Matança de gatos é denunciada no Jd. Redentor

Marcus Liborio
| Tempo de leitura: 2 min

Arquivo Pessoal
Episódio mais recente foi registrado na última sexta-feira (4)
Quioshi Goto
Bernadete mostra os ‘sobreviventes’: “Não sabemos o que fazer”

O vidraceiro Marcelo Alvarez, 50 anos, terá que doar seus oito gatos de estimação. Motivo: evitar que os bichinhos tenham o mesmo destino de outros 15 felinos que ele cuidava, mortos em um intervalo de apenas seis meses. A suspeita é que tenham sido envenenados. O caso mais recente ocorreu entre sexta (4) e sábado (5) e vitimou três gatos: um adulto e dois filhotes.

Os animais estavam mortos na residência de Alvarez, que fica na quadra 3 da rua São Simão, Jardim Redentor. “Fui dar a ração para os gatos como sempre faço antes de sair de casa e percebi que estavam faltando três.

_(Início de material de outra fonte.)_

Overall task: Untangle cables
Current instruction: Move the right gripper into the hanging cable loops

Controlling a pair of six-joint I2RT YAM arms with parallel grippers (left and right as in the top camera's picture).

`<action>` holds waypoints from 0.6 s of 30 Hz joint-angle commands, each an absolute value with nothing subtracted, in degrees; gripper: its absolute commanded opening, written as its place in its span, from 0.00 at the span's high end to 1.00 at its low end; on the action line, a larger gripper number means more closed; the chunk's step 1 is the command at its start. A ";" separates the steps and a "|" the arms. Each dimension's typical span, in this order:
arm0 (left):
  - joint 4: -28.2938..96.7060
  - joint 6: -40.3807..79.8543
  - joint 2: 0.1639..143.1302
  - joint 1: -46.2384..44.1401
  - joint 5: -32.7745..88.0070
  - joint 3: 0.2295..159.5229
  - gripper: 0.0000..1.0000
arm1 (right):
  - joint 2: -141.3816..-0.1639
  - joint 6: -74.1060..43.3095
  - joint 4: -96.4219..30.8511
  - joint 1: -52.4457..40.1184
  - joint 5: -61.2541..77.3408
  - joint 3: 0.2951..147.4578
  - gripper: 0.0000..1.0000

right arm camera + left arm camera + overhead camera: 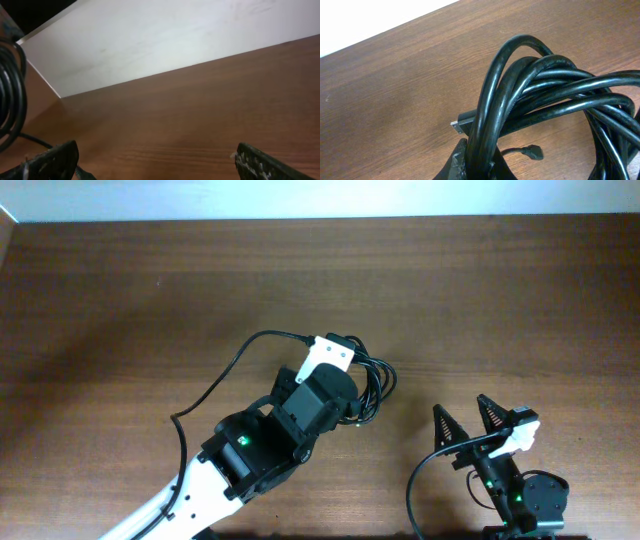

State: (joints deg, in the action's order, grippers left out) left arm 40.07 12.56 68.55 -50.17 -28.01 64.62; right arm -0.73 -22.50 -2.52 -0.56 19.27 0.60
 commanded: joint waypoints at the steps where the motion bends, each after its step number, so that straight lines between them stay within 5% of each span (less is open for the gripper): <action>1: 38.59 12.93 67.48 -50.09 -35.05 64.93 1.00 | -0.51 -23.03 0.27 -0.36 21.02 0.43 0.01; 4: 35.81 3.42 67.46 -50.09 -33.32 64.95 1.00 | -0.51 -22.26 -2.52 -0.34 25.28 6.90 0.01; 13: 30.85 -16.51 67.42 -50.09 -5.04 64.99 1.00 | -19.00 -6.72 -43.92 -0.36 25.74 42.83 0.01; 18: 31.03 -16.62 67.42 -50.11 7.22 64.99 1.00 | -29.34 -6.46 -47.24 -0.36 40.23 52.58 0.01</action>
State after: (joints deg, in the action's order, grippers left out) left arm 31.38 -15.09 68.55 -50.13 -3.07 64.62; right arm -27.49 -7.64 -46.76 -0.54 29.50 50.81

Fui procurar e os encontrei caído no chão e constatei que já estavam sem vida”, lamentou.

Em uma caçamba no mesmo quarteirão, o vidraceiro encontrou uma “marmita” com arroz e peixe, possivelmente deixada no local com a intenção de envenenar os gatos. “Não tem mais o que fazer. Se eu manter os bichinhos em casa, vão todos morrer”, apontou, acrescentando que colocou os animais para adoção.

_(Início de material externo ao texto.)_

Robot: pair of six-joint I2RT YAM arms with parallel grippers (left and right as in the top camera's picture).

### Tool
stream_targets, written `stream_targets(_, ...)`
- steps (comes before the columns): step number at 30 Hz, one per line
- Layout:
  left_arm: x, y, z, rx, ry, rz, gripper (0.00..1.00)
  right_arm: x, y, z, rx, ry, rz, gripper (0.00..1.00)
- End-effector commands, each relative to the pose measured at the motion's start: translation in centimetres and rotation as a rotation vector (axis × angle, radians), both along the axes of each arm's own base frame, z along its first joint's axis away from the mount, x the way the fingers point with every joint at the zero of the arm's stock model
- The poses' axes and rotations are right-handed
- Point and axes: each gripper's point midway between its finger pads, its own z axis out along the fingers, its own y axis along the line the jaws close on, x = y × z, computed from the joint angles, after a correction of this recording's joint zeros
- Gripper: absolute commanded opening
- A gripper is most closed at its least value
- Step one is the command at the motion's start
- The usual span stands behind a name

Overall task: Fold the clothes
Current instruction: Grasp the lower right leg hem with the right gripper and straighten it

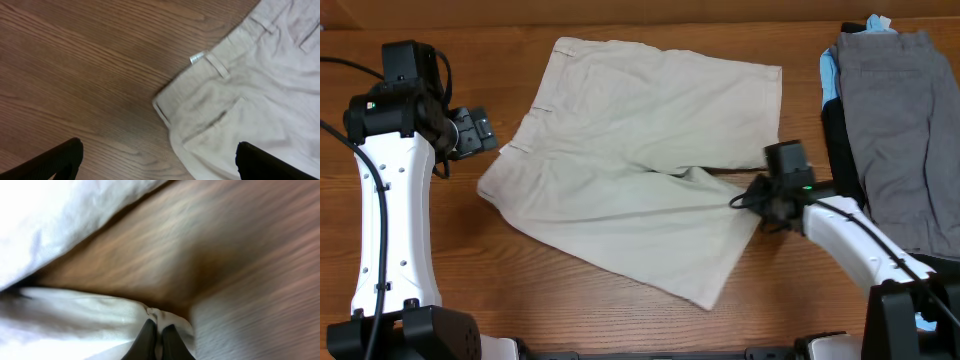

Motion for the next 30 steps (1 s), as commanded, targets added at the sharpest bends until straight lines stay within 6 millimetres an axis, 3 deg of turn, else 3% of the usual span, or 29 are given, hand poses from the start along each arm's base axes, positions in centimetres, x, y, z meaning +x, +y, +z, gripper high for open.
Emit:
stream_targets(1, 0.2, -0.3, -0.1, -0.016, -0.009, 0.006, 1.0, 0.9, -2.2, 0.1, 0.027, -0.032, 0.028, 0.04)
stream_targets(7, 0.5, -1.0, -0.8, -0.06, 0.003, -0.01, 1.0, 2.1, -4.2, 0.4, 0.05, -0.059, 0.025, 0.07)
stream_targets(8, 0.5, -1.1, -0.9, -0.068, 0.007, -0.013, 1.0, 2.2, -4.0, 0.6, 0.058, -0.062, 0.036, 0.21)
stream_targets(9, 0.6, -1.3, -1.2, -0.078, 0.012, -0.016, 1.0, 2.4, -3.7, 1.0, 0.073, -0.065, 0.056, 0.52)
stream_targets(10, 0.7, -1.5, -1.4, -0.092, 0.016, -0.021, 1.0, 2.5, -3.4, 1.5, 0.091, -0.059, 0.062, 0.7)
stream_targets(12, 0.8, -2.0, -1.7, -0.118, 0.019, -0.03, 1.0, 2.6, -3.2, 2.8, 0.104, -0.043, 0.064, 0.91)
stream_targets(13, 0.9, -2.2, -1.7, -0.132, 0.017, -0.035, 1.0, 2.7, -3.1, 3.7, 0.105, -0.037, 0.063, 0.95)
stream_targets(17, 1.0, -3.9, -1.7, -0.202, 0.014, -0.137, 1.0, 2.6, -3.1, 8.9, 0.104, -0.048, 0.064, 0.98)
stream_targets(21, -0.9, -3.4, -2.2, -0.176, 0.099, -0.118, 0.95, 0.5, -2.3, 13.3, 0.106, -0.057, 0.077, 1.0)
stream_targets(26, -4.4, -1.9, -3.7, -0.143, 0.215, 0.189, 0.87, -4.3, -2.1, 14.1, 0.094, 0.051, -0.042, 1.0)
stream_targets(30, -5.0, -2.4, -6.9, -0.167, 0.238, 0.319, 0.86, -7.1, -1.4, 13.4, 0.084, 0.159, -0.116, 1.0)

Alvarez reconhece que deixou “fugir do controle” ao acumular tantos gatos em casa, mas garante que sempre os tratou bem. “Agora que consegui ajuda para castrá-los vou ter que doá-los. É a única forma de mantê-los vivos”, reitera, referindo-se ao apoio que recebe da protetora dos animais Bernadete Cursino Souza.

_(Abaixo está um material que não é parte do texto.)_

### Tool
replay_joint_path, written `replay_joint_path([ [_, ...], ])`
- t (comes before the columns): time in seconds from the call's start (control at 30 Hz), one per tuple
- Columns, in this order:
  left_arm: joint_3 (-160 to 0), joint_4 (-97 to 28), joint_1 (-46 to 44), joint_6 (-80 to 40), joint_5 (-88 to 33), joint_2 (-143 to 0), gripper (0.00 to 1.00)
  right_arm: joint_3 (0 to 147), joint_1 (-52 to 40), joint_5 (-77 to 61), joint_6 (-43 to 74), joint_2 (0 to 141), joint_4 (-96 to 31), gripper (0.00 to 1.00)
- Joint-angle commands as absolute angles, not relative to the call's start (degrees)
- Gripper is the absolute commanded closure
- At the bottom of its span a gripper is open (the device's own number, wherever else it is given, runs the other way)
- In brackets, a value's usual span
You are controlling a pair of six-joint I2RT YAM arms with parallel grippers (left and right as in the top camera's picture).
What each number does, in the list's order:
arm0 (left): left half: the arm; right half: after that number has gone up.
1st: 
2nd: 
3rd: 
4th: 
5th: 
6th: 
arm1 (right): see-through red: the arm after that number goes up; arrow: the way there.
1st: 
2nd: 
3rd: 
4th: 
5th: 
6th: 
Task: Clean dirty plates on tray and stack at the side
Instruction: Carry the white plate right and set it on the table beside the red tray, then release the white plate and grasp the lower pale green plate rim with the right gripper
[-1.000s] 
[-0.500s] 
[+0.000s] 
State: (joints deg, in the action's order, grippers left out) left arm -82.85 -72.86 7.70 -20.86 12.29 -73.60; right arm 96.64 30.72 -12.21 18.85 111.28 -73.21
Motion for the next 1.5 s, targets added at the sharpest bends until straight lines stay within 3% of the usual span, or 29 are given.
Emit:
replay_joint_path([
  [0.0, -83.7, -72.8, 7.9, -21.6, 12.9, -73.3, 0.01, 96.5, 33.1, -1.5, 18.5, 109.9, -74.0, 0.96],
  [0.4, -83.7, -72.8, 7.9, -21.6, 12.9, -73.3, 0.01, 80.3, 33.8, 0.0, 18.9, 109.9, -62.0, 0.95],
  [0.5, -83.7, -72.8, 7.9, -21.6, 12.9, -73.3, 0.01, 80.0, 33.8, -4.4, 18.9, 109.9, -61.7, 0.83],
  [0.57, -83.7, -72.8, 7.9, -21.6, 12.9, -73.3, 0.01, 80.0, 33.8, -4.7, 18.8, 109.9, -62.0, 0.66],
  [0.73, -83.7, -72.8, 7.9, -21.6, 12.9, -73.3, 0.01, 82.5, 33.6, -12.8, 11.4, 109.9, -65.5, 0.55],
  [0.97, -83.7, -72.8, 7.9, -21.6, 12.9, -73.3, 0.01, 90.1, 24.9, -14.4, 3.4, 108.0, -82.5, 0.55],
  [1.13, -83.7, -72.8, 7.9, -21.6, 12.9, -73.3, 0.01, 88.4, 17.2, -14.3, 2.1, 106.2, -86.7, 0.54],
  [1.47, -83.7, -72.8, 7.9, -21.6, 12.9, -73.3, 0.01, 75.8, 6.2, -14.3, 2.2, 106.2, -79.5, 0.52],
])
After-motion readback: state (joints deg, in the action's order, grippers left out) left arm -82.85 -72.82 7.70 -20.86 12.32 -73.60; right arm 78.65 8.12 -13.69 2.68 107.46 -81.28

“Faltam apenas dois gatinhos para serem castrados. No  entanto, não poderão mais viver na casa deles. A gente não sabe mais o que fazer e ninguém toma providências”, disse Bernadete, que pretendia procurar a polícia para registar o fato. “Entre as alternativas, estamos procurando uma chácara para deixá-los em segurança”.

Ao contrário da protetora de animais, Alvarez disse que não registraria boletim de ocorrência. “Não adianta porque não vai dar em nada”, critica.

Lei branda

Já o delegado do Meio Ambiente, Dinair José da Silva, reforça que é preciso comunicar o caso Polícia Civil para que a prática criminosa seja inibida. Ele, contudo, reconhece que a punição a quem comete crimes de maus-tratos a animais é pequena (vai de três meses a um ano de reclusão, mas a pena, geralmente, é convertida para a prestação de serviços sociais).

“A lei branda incentiva o crime ambiental, mas temos que trabalhar com o que temos”, pontuou, destacando que a denúncia seria investigada. “Faremos diligências em todos os sentidos, para tentar identificar as causas da morte e, se confirmado o envenenamento, a autor da matança”, promete.